The big question is: how did life build compounds bigger than three carbons before enzymes? Since the 1950’s many chemists have tried to answer this question by proposing chemistry based on HCN, formaldehyde and other compounds. While intriguing, this chemistry is so unrecognizable from life’s biochemistry that it raises an arguably more difficult question: How and why did metabolism completely reinvent itself while still managing to maintain its operation?
An alternative hypothesis that avoids these problems, popular with biochemists, is that enzyme-free versions of core metabolic pathways, like the Krebs and reverse Krebs cycles, might have once formed the chemical foundations for life. One of the appealing features of this idea is that it would explain why life uses the pathways, reactions and molecules that it does: because it started that way! Unfortunately, in the lab, none of the C-C bond forming reactions of the reverse Krebs cycle, all of which depend on ATP, seem to work without enzymes. Neither does the key C-C bond forming reaction in the Krebs cycle.

Recent advances in computational biochemistry suggest that the earliest metabolism may have functioned in only a slightly different way to the way it works in life today, while preserving the big picture. Daniel Segrè and co-workers catalogued all known biological reactions, showing that parts of metabolism may have once operated without phosphate, and therefore before ATP emerged. Our interpretation of their data was that pyruvate (a three-carbon compound on the Krebs cycle) and glyoxylate (a biologically important two-carbon compound, not on the Krebs cycle) would have been major players in such a primitive metabolism. Meanwhile, organic chemists Ram Krishnamurthy, Greg Springsteen and co-workers had shown that the C-C bond-forming “aldol” reaction between pyruvate and glyoxylate could occur in water to form linked bicyclic reaction networks in the presence of hydrogen peroxide.

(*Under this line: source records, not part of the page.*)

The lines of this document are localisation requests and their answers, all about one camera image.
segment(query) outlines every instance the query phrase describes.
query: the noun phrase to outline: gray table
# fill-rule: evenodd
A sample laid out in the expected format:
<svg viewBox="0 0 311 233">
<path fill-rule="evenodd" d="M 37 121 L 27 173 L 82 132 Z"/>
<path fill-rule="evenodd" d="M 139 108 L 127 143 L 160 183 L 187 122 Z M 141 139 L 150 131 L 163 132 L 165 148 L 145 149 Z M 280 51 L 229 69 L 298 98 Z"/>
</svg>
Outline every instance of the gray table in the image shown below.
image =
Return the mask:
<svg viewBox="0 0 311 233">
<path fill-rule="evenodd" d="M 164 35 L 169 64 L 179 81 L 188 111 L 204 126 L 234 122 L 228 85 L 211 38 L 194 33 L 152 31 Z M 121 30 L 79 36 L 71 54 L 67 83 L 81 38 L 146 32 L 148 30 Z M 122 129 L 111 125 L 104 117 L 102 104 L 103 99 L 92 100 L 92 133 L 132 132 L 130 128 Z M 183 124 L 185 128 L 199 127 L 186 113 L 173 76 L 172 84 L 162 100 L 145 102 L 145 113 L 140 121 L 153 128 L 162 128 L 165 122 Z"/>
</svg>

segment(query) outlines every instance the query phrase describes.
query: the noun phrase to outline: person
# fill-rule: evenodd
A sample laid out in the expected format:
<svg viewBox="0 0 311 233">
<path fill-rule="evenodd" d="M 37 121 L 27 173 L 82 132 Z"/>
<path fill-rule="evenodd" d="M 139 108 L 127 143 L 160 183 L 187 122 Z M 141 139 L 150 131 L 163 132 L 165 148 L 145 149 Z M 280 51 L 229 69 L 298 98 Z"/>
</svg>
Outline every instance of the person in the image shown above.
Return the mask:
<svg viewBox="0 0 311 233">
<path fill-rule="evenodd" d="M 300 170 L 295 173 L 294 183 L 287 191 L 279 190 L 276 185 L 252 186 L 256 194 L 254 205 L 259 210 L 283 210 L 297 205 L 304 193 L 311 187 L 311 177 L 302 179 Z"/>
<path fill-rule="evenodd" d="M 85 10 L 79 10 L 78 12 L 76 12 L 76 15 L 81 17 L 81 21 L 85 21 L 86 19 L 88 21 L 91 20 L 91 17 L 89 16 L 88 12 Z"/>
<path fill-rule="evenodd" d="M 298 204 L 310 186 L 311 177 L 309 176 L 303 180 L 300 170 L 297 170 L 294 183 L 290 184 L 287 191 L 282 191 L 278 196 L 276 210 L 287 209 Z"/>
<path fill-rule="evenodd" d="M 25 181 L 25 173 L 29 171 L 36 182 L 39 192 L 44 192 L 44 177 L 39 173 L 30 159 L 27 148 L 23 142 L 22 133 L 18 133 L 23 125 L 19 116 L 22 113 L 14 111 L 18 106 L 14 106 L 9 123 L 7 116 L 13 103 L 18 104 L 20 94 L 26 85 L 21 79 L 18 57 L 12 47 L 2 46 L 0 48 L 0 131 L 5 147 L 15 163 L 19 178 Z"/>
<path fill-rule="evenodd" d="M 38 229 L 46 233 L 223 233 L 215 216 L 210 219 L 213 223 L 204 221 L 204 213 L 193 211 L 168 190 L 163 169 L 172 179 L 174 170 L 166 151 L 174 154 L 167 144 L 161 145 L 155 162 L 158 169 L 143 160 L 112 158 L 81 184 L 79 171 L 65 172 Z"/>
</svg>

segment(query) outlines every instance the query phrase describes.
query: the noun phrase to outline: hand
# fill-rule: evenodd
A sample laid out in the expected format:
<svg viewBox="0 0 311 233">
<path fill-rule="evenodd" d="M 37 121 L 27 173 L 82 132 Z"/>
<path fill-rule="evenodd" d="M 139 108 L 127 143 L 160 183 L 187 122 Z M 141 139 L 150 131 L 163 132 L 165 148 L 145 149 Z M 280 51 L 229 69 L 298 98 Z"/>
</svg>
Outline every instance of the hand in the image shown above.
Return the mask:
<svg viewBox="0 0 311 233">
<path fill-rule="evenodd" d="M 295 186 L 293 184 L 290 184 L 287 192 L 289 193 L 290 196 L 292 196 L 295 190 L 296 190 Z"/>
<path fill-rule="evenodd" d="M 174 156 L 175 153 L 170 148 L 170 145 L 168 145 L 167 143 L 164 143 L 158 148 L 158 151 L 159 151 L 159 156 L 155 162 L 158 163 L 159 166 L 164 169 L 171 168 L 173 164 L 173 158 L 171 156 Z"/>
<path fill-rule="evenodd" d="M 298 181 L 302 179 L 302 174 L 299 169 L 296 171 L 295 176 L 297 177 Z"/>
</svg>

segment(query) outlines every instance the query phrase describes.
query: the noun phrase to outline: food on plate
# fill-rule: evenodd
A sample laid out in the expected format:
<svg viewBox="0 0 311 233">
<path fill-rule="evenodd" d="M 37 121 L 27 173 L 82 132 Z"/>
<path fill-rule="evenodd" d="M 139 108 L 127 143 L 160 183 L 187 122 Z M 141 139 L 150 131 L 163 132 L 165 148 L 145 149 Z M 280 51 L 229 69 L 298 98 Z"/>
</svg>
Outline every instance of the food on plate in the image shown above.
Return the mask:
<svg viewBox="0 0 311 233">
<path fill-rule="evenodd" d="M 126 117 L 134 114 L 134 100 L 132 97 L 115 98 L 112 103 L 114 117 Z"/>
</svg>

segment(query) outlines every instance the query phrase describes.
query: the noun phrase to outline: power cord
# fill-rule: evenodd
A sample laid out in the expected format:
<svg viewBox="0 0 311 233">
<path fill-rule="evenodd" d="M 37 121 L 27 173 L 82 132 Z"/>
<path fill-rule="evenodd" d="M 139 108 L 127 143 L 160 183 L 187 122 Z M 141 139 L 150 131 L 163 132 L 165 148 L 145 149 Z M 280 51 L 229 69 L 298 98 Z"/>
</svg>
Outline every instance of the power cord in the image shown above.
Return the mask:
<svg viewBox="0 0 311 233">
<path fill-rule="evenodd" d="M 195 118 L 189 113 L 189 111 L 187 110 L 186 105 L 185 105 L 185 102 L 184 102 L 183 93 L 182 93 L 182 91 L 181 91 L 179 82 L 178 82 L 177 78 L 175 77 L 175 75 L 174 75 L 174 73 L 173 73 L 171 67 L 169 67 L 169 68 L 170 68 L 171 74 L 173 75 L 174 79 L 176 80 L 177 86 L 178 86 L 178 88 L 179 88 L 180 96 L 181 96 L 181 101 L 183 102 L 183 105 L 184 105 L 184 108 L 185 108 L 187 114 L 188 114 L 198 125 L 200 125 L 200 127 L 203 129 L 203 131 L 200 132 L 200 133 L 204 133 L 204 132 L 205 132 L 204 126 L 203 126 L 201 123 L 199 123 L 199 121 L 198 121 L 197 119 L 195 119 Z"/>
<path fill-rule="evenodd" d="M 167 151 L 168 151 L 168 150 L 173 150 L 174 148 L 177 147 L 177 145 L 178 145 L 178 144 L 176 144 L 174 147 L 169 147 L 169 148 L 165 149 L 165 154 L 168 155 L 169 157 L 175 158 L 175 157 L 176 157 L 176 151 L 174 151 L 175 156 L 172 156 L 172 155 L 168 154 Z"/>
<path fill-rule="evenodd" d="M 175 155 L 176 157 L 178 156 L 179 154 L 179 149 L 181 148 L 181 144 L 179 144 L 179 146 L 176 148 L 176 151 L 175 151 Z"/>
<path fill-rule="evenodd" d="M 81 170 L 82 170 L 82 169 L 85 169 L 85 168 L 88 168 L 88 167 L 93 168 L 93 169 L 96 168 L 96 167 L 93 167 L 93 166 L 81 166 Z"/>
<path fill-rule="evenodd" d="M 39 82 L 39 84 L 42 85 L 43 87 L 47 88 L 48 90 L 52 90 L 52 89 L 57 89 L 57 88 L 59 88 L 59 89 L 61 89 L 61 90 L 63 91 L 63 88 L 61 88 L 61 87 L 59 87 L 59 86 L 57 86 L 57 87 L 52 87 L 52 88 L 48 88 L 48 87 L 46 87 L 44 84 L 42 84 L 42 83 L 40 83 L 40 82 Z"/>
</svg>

Inspired by those reports, we searched for simple, naturally occurring catalysts that could promote the reaction between pyruvate and glyoxylate. The breakthrough came when we found that Fe2+ could not only promote the aldol reaction, but a host of others as well. We observed a complex reaction network in which four of the five universal precursors to metabolism could be directly detected, with the presence of the fifth seemingly implied by the reactivity of the network. A large fraction of the detected compounds were biological metabolites. Through extensive control and labelling experiments, we found that many of the reactions in the network were the same as those in the Krebs and glyoxylate cycles. Instead of the logic of the Krebs cycle, 2C + 4C = 6 C, the observed network works by an equivalent logic: 2C + 3C + 2C – 1C = 6C.
As in biological metabolism, when a source of nitrogen and a source of electrons are applied, the ketoacid intermediates are converted to amino acids. When we added hydroxylamine and metallic iron to the experiment, the reaction network produced four biological amino acids: glycine, alanine, aspartic acid, and glutamic acid. Three of those four amino acids are the biosynthetic precursors to ribonucleotides and all four have codons that starts with G, supporting ideas that metabolism and genetics co-emerged.
With so many features in common, we suspect this purely chemical network could have been a precursor to the biological Krebs and glyoxylate cycles. Could it have been the way that a chemical metabolism built its precursors before ATP and enzymes existed? Could integrating it with the chemistry of S, N and P, or other carbon chemistries, lead to the molecules of genetics in a way similar to biochemistry? We can’t wait to find out!